**Work instructions**. Word-for-word transcription: reproduce all of the data, but not the pictures.

**Information shown**.
________

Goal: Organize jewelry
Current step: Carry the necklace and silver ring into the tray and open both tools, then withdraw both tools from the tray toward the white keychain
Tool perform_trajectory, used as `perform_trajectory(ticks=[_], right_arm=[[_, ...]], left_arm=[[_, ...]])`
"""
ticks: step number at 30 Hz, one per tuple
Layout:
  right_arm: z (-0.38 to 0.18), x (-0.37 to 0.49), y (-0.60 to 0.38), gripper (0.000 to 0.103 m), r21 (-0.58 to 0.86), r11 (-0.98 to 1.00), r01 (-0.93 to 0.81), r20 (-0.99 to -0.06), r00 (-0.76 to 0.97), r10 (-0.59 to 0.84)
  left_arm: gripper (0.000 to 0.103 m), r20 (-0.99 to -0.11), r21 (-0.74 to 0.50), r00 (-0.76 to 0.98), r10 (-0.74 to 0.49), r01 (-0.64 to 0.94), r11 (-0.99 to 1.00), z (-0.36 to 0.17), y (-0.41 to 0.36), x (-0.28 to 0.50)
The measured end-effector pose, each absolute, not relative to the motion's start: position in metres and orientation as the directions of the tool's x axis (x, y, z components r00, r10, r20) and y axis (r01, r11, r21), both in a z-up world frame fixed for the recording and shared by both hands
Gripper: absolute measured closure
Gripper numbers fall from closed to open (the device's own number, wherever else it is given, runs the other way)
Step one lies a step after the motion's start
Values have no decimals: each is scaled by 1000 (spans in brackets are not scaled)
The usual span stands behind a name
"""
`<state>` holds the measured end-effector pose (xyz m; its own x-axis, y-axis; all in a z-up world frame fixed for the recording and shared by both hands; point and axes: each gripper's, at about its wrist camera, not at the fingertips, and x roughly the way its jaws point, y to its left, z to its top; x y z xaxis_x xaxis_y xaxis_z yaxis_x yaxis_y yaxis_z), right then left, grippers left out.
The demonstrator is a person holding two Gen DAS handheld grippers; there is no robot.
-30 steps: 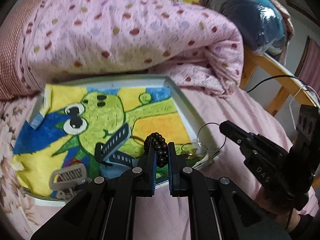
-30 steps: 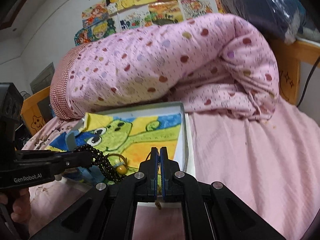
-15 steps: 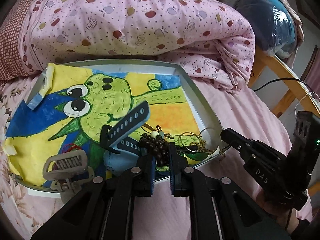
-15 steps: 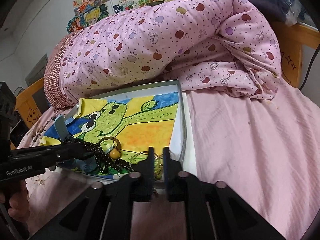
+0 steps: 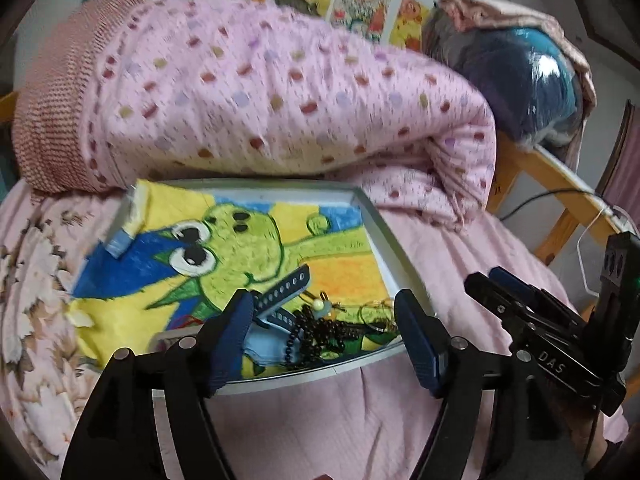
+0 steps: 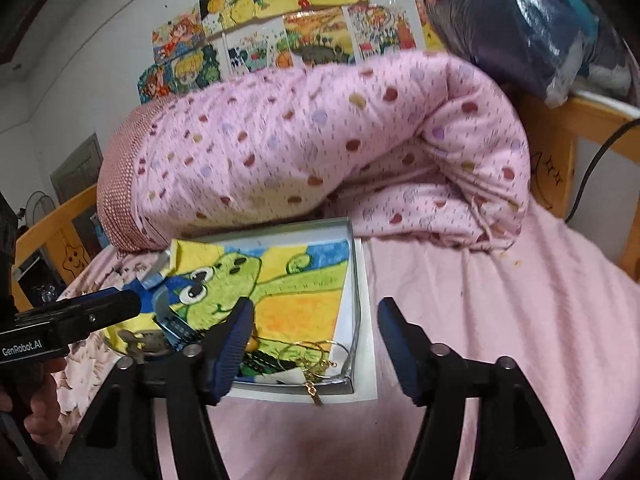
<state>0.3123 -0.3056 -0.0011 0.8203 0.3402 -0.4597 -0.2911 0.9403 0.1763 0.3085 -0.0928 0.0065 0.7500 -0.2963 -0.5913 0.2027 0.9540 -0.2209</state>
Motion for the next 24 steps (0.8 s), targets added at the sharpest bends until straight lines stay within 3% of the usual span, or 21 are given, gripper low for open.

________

**Problem solution**.
Goal: Organize jewelry
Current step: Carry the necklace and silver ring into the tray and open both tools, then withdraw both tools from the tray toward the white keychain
Tool perform_trajectory, used as `perform_trajectory(ticks=[_], right_arm=[[_, ...]], left_arm=[[_, ...]])`
"""
ticks: step number at 30 Hz, one per tuple
Layout:
  right_arm: z (-0.38 to 0.18), x (-0.37 to 0.49), y (-0.60 to 0.38), gripper (0.000 to 0.103 m), r21 (-0.58 to 0.86), r11 (-0.98 to 1.00), r01 (-0.93 to 0.81), r20 (-0.99 to -0.06), r00 (-0.76 to 0.97), r10 (-0.59 to 0.84)
  left_arm: gripper (0.000 to 0.103 m), r20 (-0.99 to -0.11), r21 (-0.74 to 0.50), r00 (-0.76 to 0.98), r10 (-0.74 to 0.49), r01 (-0.64 to 0.94), r11 (-0.99 to 1.00), z (-0.36 to 0.17), y (-0.41 to 0.36), x (-0.28 to 0.50)
The measured end-effector pose, each absolute, not relative to the motion's start: position in metres and orientation as the directions of the tool's x axis (x, y, z components r00, r10, r20) and y axis (r01, r11, r21), both in a z-up world frame fixed for the recording and shared by both hands
Gripper: absolute measured closure
Gripper numbers fall from closed to open (the device's own number, wherever else it is given, runs the other way)
Step one lies a step after the motion's start
Values have no decimals: each is scaled by 1000 (spans in brackets are not scaled)
The usual span stands behind a name
"""
`<state>` holds the measured end-effector pose (xyz m; its own x-axis, y-axis; all in a z-up world frame fixed for the recording and shared by both hands; point and axes: each gripper's, at about its wrist camera, not at the fingertips, and x roughly the way its jaws point, y to its left, z to its top; x y z xaxis_x xaxis_y xaxis_z yaxis_x yaxis_y yaxis_z), right then left, grippers left out.
The demonstrator is a person holding two Gen DAS handheld grippers; there is no robot.
-30 steps: 
-30 steps: 
-15 steps: 
-15 steps: 
+0 steps: 
+0 steps: 
<state>0.3123 -0.3056 -0.0011 0.8203 0.3402 -0.4597 -0.2911 0.9403 0.1763 0.3085 -0.0928 0.0065 0.7500 -0.2963 -0.5913 0.2027 0.9540 -0.2209</state>
Motion for the next 24 steps (0.8 s), targets added at the sharpest bends until straight lines stay within 3% of the usual span, or 21 are given, gripper low for open.

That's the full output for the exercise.